_Problem requirements:_ Please reproduce all of the data below exactly, leaving each picture out.

_Recorded information:_
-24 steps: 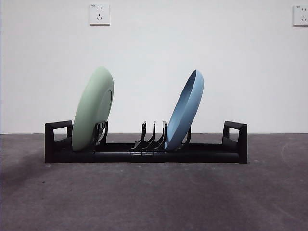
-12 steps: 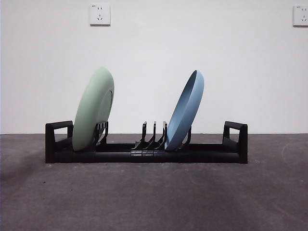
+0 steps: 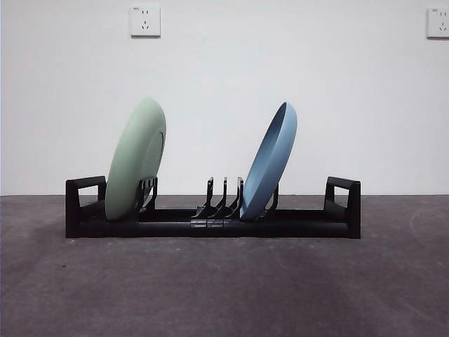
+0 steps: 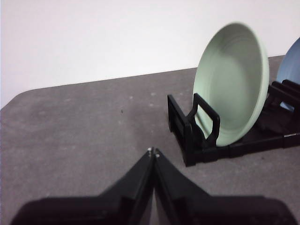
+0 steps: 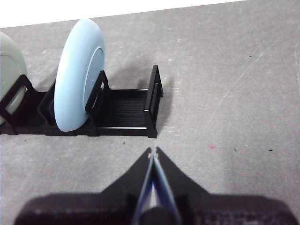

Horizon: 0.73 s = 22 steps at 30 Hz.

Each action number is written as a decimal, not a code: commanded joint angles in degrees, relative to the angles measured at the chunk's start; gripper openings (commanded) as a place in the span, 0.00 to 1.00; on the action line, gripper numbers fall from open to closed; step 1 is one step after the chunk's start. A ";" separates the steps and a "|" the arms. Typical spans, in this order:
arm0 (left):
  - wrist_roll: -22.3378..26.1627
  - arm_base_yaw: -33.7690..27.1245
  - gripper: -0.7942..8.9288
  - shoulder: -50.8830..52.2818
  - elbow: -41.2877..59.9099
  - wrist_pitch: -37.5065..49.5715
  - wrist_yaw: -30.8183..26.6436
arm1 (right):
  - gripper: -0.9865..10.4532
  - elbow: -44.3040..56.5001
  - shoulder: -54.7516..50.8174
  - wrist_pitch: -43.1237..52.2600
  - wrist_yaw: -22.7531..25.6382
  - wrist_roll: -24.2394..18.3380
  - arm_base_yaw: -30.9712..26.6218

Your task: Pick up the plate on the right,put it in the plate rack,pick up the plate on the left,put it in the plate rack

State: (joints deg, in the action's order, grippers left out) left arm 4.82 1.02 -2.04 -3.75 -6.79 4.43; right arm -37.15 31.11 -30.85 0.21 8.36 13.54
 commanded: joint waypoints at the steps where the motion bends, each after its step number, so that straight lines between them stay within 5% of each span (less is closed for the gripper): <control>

_Solution to the problem:_
-24 steps: 
-12 steps: 
+0 steps: 
+0 steps: 
+0 steps: 

Horizon: 0.73 s = 22 steps at 30 Hz.

Each action number is written as a decimal, not a code: commanded joint angles in degrees, relative to the angles measured at the chunk's start; gripper openings (commanded) as a place in the span, 0.00 to 1.00; on the action line, gripper numbers fall from open to closed; step 1 is one step after the chunk's start. A ";" separates the steps and a "|" the arms. Typical spans, in this order:
arm0 (left):
  - wrist_roll: -22.3378..26.1627
  - arm_base_yaw: -33.7690..27.1245
  - gripper: -0.7942..8.9288
  - shoulder: -50.8830..52.2818
  - elbow: -41.2877..59.9099
  - wrist_pitch: -37.5065..49.5715
  - wrist_yaw: -30.8183..26.6436
arm1 (right):
  - gripper: -0.9865..10.4532
  - elbow: -44.3040..56.5001
  - shoulder: -54.7516..50.8174
  - wrist_pitch: -43.1237..52.2600
  - wrist_yaw: -22.7531..25.6382
  - wrist_roll: -24.2394..18.3380
  - arm_base_yaw: -30.9712..26.6218

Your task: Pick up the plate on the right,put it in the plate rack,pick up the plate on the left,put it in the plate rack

State: (joints deg, in the action's order, grippers left out) left arm 4.82 1.02 -2.04 -3.75 -6.79 4.43; right arm -37.15 31.11 -30.85 0.21 8.36 13.54
 commanded: joint waypoints at the steps where the motion bends, each after its step number, so that straight lines between them stay within 5% of each span (less is closed for the gripper): <control>

No more work is left in this exercise.